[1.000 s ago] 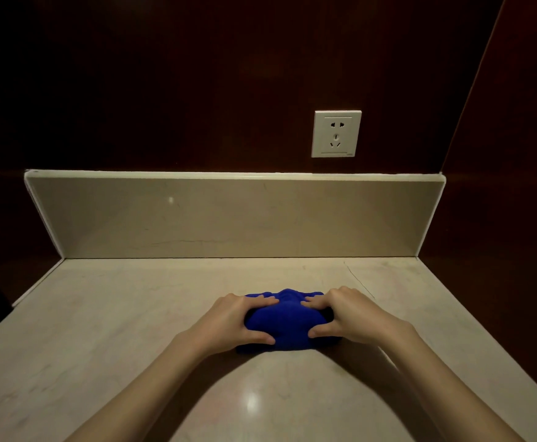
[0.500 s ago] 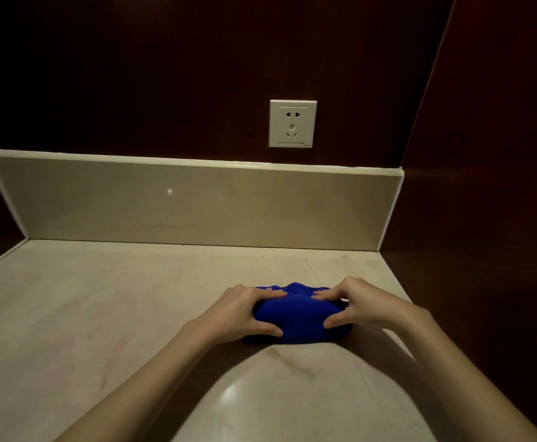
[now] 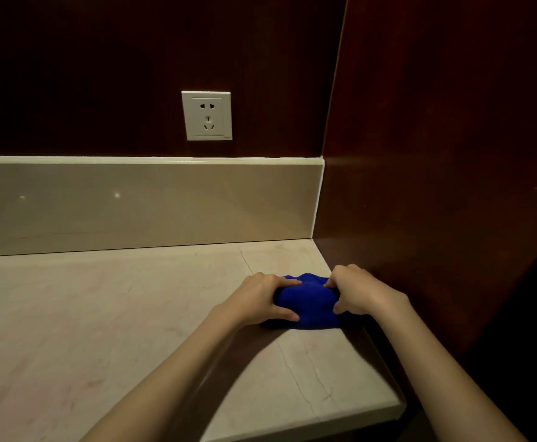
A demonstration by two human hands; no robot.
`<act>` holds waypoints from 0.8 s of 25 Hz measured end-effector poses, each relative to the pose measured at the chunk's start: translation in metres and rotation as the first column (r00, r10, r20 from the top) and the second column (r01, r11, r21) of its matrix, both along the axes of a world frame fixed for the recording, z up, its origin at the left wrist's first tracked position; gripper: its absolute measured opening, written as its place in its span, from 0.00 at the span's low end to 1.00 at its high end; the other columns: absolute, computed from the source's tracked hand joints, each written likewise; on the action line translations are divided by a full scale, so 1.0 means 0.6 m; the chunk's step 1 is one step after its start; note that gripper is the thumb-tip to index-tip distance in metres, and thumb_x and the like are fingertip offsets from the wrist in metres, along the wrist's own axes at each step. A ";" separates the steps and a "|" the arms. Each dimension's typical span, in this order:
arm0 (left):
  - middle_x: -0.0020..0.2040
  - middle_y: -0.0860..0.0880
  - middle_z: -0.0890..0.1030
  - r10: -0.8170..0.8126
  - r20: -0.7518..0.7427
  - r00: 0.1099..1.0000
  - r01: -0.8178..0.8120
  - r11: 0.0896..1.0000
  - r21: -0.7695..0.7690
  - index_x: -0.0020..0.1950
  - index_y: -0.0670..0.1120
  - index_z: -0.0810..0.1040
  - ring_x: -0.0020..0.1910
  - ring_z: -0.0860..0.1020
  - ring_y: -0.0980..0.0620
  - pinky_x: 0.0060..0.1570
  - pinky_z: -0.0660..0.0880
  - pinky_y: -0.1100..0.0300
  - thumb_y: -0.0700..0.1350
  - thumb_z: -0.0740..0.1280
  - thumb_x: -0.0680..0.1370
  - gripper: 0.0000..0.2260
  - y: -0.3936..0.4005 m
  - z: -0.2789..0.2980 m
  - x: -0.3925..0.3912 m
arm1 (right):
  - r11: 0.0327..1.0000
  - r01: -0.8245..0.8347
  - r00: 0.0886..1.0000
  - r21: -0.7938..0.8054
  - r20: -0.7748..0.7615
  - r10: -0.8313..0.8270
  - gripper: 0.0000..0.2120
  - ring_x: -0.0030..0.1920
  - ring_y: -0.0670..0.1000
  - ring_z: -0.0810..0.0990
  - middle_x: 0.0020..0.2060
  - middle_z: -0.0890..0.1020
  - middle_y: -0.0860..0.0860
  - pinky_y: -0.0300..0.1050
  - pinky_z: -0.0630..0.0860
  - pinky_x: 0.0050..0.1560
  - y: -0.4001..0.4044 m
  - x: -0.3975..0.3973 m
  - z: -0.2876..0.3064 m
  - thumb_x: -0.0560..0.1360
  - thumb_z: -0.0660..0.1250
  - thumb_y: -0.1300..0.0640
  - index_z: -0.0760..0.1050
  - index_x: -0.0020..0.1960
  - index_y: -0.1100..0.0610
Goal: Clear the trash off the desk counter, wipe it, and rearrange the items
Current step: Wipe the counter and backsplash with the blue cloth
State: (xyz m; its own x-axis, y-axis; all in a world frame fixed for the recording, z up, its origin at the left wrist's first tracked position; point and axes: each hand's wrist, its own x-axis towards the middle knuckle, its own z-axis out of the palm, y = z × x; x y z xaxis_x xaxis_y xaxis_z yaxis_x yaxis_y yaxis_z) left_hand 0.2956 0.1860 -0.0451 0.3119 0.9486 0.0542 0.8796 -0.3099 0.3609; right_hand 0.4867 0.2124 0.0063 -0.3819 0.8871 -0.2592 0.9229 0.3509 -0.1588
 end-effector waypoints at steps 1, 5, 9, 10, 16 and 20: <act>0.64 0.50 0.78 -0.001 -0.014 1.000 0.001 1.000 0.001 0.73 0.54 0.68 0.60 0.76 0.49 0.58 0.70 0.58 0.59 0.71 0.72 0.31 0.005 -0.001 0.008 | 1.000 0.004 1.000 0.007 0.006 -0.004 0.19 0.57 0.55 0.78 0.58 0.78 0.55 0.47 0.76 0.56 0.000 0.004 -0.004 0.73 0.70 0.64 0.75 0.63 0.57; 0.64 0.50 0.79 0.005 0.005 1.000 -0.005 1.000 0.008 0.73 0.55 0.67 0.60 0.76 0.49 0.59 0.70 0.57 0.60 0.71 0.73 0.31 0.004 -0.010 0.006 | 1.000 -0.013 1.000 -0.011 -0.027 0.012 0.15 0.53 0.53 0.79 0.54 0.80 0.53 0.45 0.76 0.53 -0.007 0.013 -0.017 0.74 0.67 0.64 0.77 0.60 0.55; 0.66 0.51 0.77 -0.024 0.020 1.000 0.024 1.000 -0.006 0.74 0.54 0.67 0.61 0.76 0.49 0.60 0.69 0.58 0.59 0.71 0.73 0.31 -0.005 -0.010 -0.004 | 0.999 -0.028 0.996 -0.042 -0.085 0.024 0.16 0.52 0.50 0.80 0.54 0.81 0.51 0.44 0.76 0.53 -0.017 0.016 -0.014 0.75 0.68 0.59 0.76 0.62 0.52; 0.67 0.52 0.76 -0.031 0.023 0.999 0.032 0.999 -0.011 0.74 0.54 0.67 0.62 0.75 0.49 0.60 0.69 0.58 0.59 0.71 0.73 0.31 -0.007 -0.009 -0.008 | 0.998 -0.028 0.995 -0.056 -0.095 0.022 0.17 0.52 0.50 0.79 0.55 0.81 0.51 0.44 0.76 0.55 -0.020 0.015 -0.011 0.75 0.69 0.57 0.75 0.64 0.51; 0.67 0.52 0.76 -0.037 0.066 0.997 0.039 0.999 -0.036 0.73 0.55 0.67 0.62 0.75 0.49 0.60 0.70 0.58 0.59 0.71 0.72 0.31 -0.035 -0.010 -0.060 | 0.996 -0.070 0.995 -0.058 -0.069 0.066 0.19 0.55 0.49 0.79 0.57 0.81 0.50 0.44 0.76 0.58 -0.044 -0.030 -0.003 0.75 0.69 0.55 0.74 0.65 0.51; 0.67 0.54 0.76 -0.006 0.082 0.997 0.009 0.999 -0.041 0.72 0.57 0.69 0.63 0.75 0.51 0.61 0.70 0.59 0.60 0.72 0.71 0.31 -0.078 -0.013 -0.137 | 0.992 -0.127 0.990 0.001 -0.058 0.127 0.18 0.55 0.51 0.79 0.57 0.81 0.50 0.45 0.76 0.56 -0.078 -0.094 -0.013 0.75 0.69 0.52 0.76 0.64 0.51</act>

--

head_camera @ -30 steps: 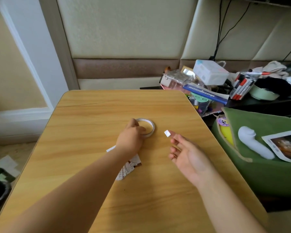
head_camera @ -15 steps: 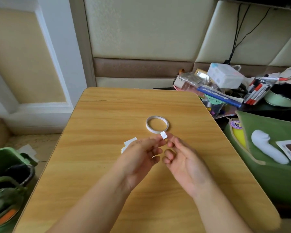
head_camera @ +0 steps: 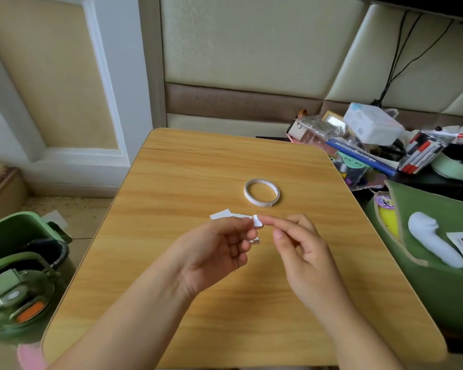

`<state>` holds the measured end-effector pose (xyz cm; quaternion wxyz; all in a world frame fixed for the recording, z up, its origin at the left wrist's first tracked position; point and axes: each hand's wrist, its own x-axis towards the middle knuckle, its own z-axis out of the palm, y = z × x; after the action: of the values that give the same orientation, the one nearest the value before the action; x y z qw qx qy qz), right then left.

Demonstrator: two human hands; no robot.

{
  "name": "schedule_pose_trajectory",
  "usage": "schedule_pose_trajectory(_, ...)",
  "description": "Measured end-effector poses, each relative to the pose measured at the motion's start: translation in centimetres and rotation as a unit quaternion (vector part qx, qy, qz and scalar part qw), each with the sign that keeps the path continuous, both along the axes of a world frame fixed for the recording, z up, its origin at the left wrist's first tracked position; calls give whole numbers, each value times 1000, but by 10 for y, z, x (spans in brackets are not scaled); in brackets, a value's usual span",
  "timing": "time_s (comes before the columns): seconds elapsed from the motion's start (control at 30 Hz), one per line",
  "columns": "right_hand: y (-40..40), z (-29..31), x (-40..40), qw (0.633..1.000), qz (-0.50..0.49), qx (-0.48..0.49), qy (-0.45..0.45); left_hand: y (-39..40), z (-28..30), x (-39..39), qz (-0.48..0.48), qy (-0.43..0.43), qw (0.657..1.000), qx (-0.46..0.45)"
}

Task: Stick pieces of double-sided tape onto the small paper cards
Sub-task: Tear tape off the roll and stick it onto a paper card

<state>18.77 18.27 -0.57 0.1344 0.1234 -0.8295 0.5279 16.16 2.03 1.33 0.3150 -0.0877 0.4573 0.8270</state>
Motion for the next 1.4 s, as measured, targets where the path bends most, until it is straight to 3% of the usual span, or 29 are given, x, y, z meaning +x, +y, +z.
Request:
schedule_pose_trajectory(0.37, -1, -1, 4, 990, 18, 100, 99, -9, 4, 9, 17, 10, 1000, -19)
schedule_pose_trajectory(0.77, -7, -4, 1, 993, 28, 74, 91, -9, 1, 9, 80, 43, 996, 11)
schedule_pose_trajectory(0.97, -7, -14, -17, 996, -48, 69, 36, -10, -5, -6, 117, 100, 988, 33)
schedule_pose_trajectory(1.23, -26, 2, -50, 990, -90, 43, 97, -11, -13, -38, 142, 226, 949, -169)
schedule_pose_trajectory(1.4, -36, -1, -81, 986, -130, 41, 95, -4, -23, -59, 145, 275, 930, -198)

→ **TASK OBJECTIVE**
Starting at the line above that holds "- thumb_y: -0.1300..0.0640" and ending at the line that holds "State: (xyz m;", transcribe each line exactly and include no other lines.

→ **SOLUTION TO THIS EXERCISE**
  - thumb_y: -0.1300..0.0640
  - index_z: -0.0760..0.1050
  - index_x: -0.0020..0.1960
  - index_y: -0.1100..0.0610
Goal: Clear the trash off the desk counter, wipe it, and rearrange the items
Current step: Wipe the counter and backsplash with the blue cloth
State: (xyz m; its own x-axis, y-axis; all in a world frame fixed for the recording, z up, its origin at the left wrist's first tracked position; point and axes: each hand's wrist, its own x-axis towards the middle knuckle, its own z-axis out of the palm, y = z × x; x y z xaxis_x xaxis_y xaxis_z yaxis_x yaxis_y yaxis_z) left_hand 0.2956 0.1860 -0.0451 0.3119 0.9486 0.0542 0.8796 -0.3099 0.3609; right_hand 0.4867 0.2124 0.0063 -0.3819 0.8871 -0.2592 0.9229 0.3509 -0.1588

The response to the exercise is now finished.